В какой-то момент он меня почувствовал так остро, что произошел контакт. Он ощущал всю неповторимость его реальности, всю драгоценность его бытия, он был поэт, он писал стихи. И, соединившись с ним, я тоже все почувствовал, как впервые, всю свежесть снега, уступающего с легким хрустом моим еще теплым, только что из дома, ботинкам. Серый одинокий листок на голой березке. И все, все. Он там прогуливался возле, может быть, своего Дома творчества где-нибудь в однозначной Переделкину местности – и не береза это вовсе была, и не снег, а я понимал, что – снег и береза. Он про все это сочинял, а я сидел в Москве и записывал их (даже лист бумаги побледнел, не привык к такому).

Вообще, мир теперь представляется мне толстым слоеным пирогом, где каждый слой – новая реальность. И возможно, где-нибудь носят не одежды, а дожди, и вместо лица – носатая птица. И соитие называют «выпить кружку пива» или «смять простыни», если есть там пиво и простыни, но, наверно, там есть то, что соответствует и пиву и простыням – и многому-многому другому, поскольку там есть поэт и стихи.
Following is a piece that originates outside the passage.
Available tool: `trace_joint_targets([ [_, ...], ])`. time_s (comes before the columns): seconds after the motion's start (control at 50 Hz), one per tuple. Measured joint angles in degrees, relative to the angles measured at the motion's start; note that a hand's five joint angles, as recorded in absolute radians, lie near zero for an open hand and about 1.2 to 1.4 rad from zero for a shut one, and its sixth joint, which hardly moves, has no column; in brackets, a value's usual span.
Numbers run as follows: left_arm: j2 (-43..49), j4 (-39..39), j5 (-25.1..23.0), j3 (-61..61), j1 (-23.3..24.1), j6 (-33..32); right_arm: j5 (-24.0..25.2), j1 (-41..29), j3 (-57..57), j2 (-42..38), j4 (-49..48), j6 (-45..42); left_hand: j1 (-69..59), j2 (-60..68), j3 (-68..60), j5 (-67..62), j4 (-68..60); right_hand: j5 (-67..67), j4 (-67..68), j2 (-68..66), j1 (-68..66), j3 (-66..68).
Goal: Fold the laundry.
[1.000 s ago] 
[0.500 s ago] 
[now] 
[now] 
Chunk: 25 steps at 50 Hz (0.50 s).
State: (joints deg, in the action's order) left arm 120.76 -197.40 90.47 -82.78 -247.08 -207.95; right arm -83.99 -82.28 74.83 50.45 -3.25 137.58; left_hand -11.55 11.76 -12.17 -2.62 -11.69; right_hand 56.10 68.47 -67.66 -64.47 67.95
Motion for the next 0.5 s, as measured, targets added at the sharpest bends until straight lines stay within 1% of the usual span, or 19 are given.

Таких «меня», я думаю, множество, но каждый сидит в своей реальности, непрозрачной, как скорлупа ореха. А если орех случайно трескается, сознание успешно защищается от всего нового, невыносимого, от этих обликов, отсветов, чудовищ, просто переносит на них все признаки прежнего, привычного, нормального, своего. Называет его дядя Вася, а это настоящий динозавр.

Но вот произошло чудо: рука моя, минуя сознание, рисует свои стихи, мой невозможно далекий «я». Вот, я поставил тебя в кавычки, но ты-то живешь безо всяких кавычек и готов поклясться, что настоящий – это ты, а я – твоя туманная проекция. Вдаль ощущение, почти просто предположение.

Но я-то слушаю, не слыша, эту невозможную радиопередачу. Время от времени я записываю то, что слышу, не слыша, чувствую, не чувствуя, что пишу, не понимая ни черточки. И на что-то это похоже. Я клянусь, это похоже на загадку всей нашей жизни. Поэтому в один прекрасный момент диктор произнесет своим поставленным голосом: «Дорогие радиослушатели!..» Нет, скорее всего: «Дорогой радиослушатель, наши передачи на такой-то волне прекращаются». И потом сколько не крути ручку настройки, не переключай с диапазона на диапазон, там в эфире – только писки, шорохи и широкое эхо.

2

Мне бы хотелось, чтобы на эти тексты не смотрели, как на орнамент, как на визуальные словесные почеркушки, которые подчас рисуют предметы, лица, пейзажи или бегут поперек всей картины иного художника-концептуалиста. Разве вы не чувствуете, что это слова – длинные, короткие слова, которые выстраиваются в стихотворные строчки, рифмуются, повторяются, и не беда, что их невозможно произнести, прочитать, полнота содержания очевидна.

Любой текст – это не только знаки, прихотливо рассыпанные, словно бесконечные бусы какого-то дикаря-филолога. Это особым образом зашифрованная энергия, которая содержит в себе более, нежели она может сообщить, как информацию и эмоцию. Есть неопределенное необъяснимое, но совершенно особенное сообщение для каждого данного текста, независимо от того, что он значит и как расшифровывается в системе данного языка.